Yo soy un optimista. La Historia, maestra de la vida, me ha enseñado a serlo. Si después de Julio César, Napoleón, Hitler, Franco, Mussolini, Stalin, Sadam Hussein, Bin Laden y otros personajes de la misma calaña hay mundo todavía; si hemos logrado superar las amenazas nucleares y resistir los sermones de los predicadores, eso quiere decir que hay vida para rato.

Creo en el Gran Relojero, una de tantas formas de nombrar a Dios. Me parece inobjetable la tesis del maestro Pangloss, invento de Voltaire: todas las cosas suceden para bien; todo lo que en el mundo pasa lo acerca a la perfección. La misma teoría, aunque con otras palabras, desarrolló Teilhard de Chardin. Y nadie puede tomar a la ligera a este señor. Era jesuita.

Conozco muchos optimistas, hombres con una visión positiva de las cosas y con bastante dosis de eso que llaman “autoestima”. Tuve un amigo que gustaba de practicar el llamado “cachuchazo”. Quizá mis lectores -y seguramente mis lectoras- no están familiarizados con ese término vulgar, ya poco usado. El cachuchazo consistía en disfrutar los servicios de una mujer que vive de su cuerpo -públicamente, digo- sin pagarle el arancel correspondiente. Cierta noche mi amigo se refociló cumplidamente con una del colchón. La llevó a un hotel que estaba en la prolongación de la calzada Presidente Cárdenas, entonces las goteras de la ciudad.

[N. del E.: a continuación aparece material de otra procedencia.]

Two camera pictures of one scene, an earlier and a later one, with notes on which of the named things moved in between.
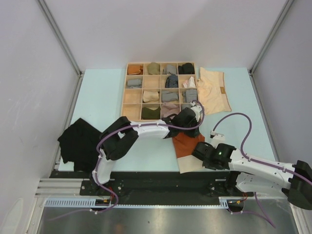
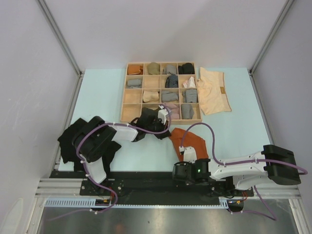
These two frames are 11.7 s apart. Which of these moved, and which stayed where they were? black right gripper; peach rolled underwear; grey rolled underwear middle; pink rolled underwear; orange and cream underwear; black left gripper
Moved: black right gripper; black left gripper
Stayed: pink rolled underwear; peach rolled underwear; orange and cream underwear; grey rolled underwear middle
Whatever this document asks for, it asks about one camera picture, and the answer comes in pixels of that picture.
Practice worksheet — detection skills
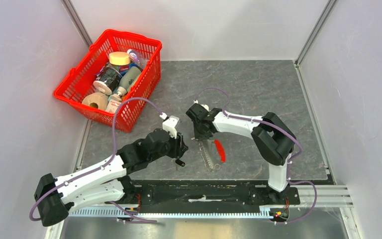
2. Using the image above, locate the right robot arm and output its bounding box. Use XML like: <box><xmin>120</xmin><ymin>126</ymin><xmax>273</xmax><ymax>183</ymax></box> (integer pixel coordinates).
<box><xmin>186</xmin><ymin>103</ymin><xmax>297</xmax><ymax>204</ymax></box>

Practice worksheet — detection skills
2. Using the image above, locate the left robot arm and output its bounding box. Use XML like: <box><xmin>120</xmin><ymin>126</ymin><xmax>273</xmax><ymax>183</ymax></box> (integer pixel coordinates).
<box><xmin>33</xmin><ymin>128</ymin><xmax>188</xmax><ymax>227</ymax></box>

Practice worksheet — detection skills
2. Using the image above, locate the white red small bottle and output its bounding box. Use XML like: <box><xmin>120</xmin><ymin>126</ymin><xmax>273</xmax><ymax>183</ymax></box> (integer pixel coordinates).
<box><xmin>105</xmin><ymin>94</ymin><xmax>122</xmax><ymax>114</ymax></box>

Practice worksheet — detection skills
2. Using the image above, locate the grey green bottle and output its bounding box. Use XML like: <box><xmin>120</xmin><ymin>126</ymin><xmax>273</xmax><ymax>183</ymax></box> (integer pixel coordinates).
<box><xmin>114</xmin><ymin>66</ymin><xmax>141</xmax><ymax>96</ymax></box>

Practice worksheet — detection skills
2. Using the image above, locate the tape roll beige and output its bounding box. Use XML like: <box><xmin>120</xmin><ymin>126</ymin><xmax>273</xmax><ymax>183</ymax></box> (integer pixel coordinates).
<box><xmin>82</xmin><ymin>92</ymin><xmax>108</xmax><ymax>111</ymax></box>

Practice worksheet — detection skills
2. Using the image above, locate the dark jar with beige lid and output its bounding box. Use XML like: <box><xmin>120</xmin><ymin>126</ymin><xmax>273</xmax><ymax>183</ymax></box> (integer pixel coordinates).
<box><xmin>93</xmin><ymin>65</ymin><xmax>121</xmax><ymax>95</ymax></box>

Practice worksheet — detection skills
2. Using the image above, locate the red plastic basket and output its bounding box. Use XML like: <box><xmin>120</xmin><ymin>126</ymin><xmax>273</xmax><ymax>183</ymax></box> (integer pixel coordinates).
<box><xmin>53</xmin><ymin>29</ymin><xmax>162</xmax><ymax>132</ymax></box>

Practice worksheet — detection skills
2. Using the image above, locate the jar with yellow lid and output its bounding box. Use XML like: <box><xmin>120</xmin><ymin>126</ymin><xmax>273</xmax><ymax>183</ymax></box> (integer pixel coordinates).
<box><xmin>108</xmin><ymin>51</ymin><xmax>131</xmax><ymax>66</ymax></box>

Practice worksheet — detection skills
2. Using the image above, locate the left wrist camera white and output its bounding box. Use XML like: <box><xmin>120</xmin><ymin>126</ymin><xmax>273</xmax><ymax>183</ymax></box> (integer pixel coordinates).
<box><xmin>160</xmin><ymin>113</ymin><xmax>180</xmax><ymax>139</ymax></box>

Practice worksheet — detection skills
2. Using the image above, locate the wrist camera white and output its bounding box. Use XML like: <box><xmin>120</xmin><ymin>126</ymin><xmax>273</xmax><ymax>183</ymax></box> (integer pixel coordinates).
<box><xmin>160</xmin><ymin>113</ymin><xmax>180</xmax><ymax>139</ymax></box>
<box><xmin>200</xmin><ymin>104</ymin><xmax>210</xmax><ymax>112</ymax></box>

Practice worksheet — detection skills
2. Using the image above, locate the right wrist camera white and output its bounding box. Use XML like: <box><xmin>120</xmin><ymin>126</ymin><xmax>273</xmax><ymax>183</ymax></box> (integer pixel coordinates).
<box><xmin>200</xmin><ymin>104</ymin><xmax>210</xmax><ymax>112</ymax></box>

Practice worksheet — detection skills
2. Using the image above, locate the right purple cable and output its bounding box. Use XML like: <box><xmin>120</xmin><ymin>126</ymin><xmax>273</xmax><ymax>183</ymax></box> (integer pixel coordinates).
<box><xmin>194</xmin><ymin>87</ymin><xmax>317</xmax><ymax>225</ymax></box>

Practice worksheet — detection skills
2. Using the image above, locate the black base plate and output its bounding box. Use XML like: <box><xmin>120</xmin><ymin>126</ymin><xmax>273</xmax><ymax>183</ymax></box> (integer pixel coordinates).
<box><xmin>116</xmin><ymin>180</ymin><xmax>300</xmax><ymax>214</ymax></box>

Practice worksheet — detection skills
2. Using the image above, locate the slotted aluminium rail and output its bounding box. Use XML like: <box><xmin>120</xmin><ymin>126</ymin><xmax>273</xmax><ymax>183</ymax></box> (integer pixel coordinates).
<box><xmin>66</xmin><ymin>205</ymin><xmax>289</xmax><ymax>219</ymax></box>

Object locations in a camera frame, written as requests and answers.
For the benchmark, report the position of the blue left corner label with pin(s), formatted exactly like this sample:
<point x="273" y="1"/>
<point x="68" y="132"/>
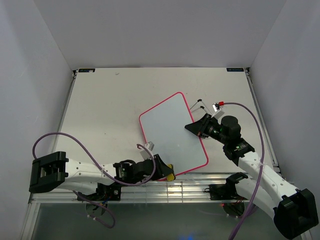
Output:
<point x="86" y="70"/>

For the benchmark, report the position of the wire whiteboard stand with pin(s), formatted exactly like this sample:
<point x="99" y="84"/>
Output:
<point x="199" y="110"/>

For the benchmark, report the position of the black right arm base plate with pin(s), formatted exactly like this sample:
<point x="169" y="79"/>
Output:
<point x="223" y="192"/>

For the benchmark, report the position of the pink framed whiteboard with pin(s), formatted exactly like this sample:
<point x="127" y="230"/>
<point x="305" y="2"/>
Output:
<point x="164" y="126"/>

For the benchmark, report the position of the yellow black whiteboard eraser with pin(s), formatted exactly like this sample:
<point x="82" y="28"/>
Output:
<point x="171" y="176"/>

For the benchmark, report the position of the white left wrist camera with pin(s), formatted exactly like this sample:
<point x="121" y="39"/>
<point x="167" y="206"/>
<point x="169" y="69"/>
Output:
<point x="146" y="150"/>

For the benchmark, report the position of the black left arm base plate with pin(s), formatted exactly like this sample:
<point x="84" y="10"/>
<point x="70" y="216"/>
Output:
<point x="104" y="193"/>

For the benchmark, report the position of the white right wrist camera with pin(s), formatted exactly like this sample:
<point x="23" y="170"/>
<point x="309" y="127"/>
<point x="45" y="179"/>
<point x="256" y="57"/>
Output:
<point x="218" y="109"/>

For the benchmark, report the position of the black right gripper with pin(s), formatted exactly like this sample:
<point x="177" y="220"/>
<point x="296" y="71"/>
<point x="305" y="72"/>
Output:
<point x="196" y="127"/>

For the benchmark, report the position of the blue corner label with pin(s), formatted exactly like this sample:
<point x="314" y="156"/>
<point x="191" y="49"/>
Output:
<point x="235" y="69"/>
<point x="86" y="70"/>

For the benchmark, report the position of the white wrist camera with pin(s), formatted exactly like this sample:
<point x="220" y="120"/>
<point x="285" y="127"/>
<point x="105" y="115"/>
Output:
<point x="218" y="109"/>
<point x="146" y="150"/>

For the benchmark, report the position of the blue right corner label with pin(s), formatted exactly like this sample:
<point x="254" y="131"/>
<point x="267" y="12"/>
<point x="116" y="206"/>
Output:
<point x="235" y="69"/>

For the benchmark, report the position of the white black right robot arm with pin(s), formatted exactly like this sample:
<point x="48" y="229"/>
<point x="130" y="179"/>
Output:
<point x="293" y="210"/>

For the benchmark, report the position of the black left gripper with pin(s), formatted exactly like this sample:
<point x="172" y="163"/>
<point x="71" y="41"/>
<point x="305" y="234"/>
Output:
<point x="162" y="169"/>

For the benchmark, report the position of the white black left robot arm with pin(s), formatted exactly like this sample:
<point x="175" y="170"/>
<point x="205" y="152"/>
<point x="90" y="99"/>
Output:
<point x="56" y="171"/>

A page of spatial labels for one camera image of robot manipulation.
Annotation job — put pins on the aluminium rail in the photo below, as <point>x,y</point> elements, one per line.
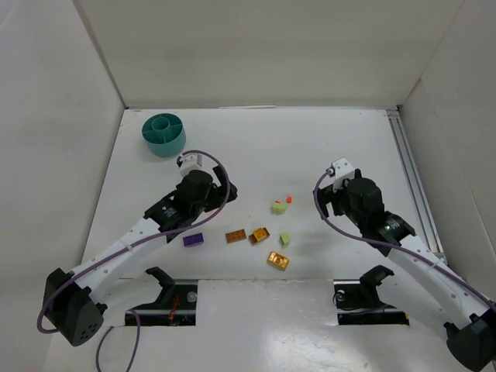
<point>428,228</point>

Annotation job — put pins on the small light green lego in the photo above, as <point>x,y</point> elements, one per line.
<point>285,239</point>

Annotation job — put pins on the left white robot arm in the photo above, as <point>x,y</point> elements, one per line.
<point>74,302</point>

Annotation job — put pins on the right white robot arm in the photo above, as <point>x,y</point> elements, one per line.
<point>462,316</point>

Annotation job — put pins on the orange translucent lego brick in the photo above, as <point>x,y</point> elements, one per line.
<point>258,235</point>

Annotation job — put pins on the brown flat lego plate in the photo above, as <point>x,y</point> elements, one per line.
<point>236,236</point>

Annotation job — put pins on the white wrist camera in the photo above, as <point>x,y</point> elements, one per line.
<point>188,162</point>
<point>342,170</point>

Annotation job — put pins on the light green lego piece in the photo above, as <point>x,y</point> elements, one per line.
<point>279,208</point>

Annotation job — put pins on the teal round divided container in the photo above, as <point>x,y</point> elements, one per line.
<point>164,134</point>

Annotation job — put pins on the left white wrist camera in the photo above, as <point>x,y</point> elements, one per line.
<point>188,162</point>

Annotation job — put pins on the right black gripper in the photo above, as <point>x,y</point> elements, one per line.
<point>327,195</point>

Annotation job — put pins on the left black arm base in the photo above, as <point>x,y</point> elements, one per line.
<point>174,305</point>

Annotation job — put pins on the yellow lego brick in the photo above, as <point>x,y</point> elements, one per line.
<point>277,260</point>

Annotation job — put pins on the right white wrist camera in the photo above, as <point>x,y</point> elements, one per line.
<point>342,170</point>

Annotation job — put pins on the purple long lego brick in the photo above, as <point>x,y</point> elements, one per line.
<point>193,240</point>

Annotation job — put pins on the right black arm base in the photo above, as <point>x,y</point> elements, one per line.
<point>357,301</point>

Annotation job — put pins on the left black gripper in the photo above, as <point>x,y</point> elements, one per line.
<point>223,185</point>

Ese hotel se llamaba “Miramar”. Sus cuartos servían de venusterio a parejas no consagradas por la Iglesia ni por la sociedad.

Cuando acabó el trance de refocilación la mujer empezó a vestirse, y mi amigo encendió un cigarro. Esa costumbre, la de fumar después de la relación carnal, es ampliamente practicada. Las tres mejores cosas de la vida, dijo alguien, son una copita antes y un cigarrito después. El hecho de fumar luego del amor encierra un símbolo: todo placer acaba en humo. Pero sigo con el relato. Le preguntó la mujer a mi amigo:

-¿Y el dinero?

Ya dije que este amigo mío era un optimista lleno de autoestima. Con gesto displicente le contestó a la daifa sin mirarla:

-A’i déjamelo sobre el buró.

Los optimistas siempre miran el lado bueno de las cosas. Don José Amador Santana, de Guadalajara, me contó el caso de un conocido suyo, feliz mortal que sabía encontrar una ventaja hasta en la más desastrada situación. Tenía ese tal amigo un compañero que cantaba como sólo él sabía hacerlo. Animado por su familia fue a la Ciudad de México, y armado de la carta de recomendación que le dio un afamado compositor tapatío se presentó en una casa disquera. El gerente le dijo que lo enviaría con los dos directores artísticos de la compañía. Ellos determinarían si lo lanzaban al estrellato o no.

Con los dos habló el cantor, y ambos se mostraron dispuestos a lanzarlo. Pero uno le pidió dinero y el otro -notorio pederasta activo- le solicitó lo que púdicamente llamaremos “el honor”, aunque ciertamente eso que le pidió es el peor lugar donde se puede llevar tan gran presea. Asustado, el aspirante a artista llamó por teléfono a su amigo, que en Guadalajara esperaba sus noticias. Ese amigo, lo dije ya, sabía encontrar el lado bueno de las cosas, aun en el trance más desesperado.

-¿Cómo te fue? -le preguntó al cantante.

-No pudo haberme ido peor -respondió éste, mohíno-. Dos directores artísticos están dispuestos a lanzarme al estrellato, pero uno me pide dinero, y el otro me pide las nachas.

-¡Pos qué más quieres, pendejo! -le contestó animadamente el optimista-. ¡Te están dando a escoger!